= Information provided =
---------------
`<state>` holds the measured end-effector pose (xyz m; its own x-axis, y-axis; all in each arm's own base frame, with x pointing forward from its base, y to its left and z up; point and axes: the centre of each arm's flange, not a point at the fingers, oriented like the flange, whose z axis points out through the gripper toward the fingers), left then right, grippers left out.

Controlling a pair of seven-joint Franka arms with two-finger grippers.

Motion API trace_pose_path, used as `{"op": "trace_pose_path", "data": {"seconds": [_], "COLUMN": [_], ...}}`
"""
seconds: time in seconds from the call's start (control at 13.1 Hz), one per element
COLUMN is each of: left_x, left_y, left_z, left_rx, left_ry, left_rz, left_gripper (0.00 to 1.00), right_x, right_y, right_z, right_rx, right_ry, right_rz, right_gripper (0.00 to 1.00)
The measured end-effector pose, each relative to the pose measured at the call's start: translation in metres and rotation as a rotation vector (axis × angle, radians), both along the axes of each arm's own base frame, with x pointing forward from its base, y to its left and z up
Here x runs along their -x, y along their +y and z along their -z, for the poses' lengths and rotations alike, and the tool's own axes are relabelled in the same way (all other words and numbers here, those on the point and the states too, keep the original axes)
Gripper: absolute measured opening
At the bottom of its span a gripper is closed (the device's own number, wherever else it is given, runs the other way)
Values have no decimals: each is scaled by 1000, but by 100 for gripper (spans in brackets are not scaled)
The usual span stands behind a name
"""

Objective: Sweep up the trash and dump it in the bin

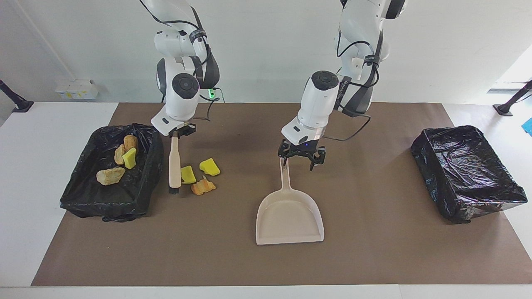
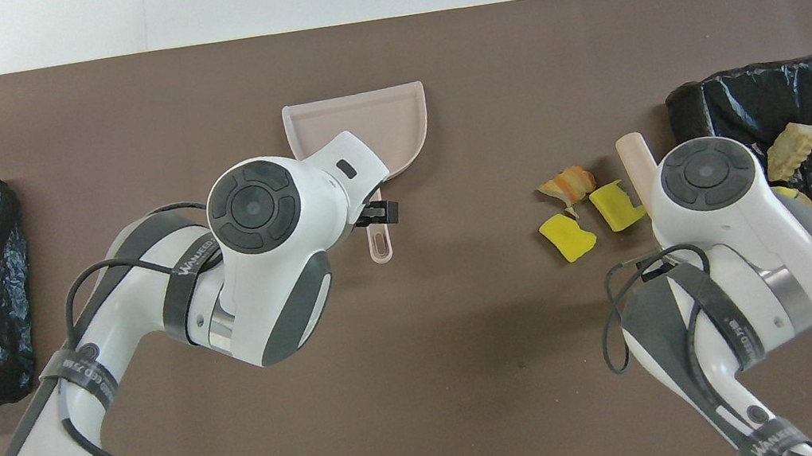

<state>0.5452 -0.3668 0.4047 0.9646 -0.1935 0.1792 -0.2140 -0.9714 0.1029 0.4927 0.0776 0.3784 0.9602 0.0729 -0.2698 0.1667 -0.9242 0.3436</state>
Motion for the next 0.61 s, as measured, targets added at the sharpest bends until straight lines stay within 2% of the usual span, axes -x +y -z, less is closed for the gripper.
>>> {"op": "trace_pose_path", "data": {"seconds": [0.38,0.61], "left_x": [25,28], "left_y": [-32,-38], "left_z": [33,48], "left_rx": [17,-1], "left_ry": [-4,-8], "left_rz": [-47,-81], "left_gripper": [100,97], "right_x": [-2,-5], "right_y": [-1,3], "right_z": [8,20], "right_rx": [-9,-21], "right_ry": [7,15], "right_rz": [-12,-21], "right_gripper": [26,26]}}
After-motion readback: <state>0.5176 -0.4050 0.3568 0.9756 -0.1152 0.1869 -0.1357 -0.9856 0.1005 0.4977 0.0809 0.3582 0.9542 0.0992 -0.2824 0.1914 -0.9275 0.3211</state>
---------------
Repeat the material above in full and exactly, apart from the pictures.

= Answer space =
`<state>` holds the measured end-effector pose (xyz m; its own x-axis, y-axis; all in each arm's own base frame, with x pointing forward from its base, y to its left and z up; point and axes: the centre of each arm's flange, not a point at the fingers, oriented like the flange, whose z axis points out through the gripper toward the fingers), left then right, grippers left out.

Controlling a pair of seven-joint Franka arms with two-finger grippers.

Motion API trace_pose_path, used as `{"op": "trace_pose_path", "data": {"seconds": [_], "COLUMN": [_], ...}}`
"""
seconds: time in seconds from the call's start (control at 13.1 Hz), one per element
COLUMN is each of: left_x, left_y, left_z, left_rx, left_ry, left_rz, left_gripper (0.00 to 1.00), right_x, right_y, right_z, right_rx, right_ry, right_rz, right_gripper (0.00 to 1.00)
The measured end-effector pose, each relative to the pose measured at the call's start: translation in metres and rotation as a rotation vector (axis × angle, radians), both along the axes of each arm's own base frame, with x pointing forward from its base, y to its left and z up
Here x runs along their -x, y along their +y and z along their -z, for the poses' lengths and rotations alike, and the tool's own axes are relabelled in the same way (all other words and numbers here, those on the point and the states too, keep the original axes)
Gripper: absolute measured opening
At the bottom of its span a gripper is closed (the device's own number, wherever else it is given, runs the other way)
Values have no decimals: each is scaled by 1000, but by 100 for gripper (spans in brackets are not scaled)
The usual span stands behind a name
"""

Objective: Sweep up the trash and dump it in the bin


<state>0.5452 -0.3668 0.4047 0.9646 -0.1935 0.1792 -0.2140 -0.9714 0.1029 0.4927 0.0776 0.3784 0.9602 0.0729 -0.2698 0.1667 -0.9242 0.3436</state>
Motion for the next 0.61 s, as measured, targets added at the sharpest bends until straight lines stay within 2% of the usual span, axes -x +y -z, less is closed for the gripper.
>>> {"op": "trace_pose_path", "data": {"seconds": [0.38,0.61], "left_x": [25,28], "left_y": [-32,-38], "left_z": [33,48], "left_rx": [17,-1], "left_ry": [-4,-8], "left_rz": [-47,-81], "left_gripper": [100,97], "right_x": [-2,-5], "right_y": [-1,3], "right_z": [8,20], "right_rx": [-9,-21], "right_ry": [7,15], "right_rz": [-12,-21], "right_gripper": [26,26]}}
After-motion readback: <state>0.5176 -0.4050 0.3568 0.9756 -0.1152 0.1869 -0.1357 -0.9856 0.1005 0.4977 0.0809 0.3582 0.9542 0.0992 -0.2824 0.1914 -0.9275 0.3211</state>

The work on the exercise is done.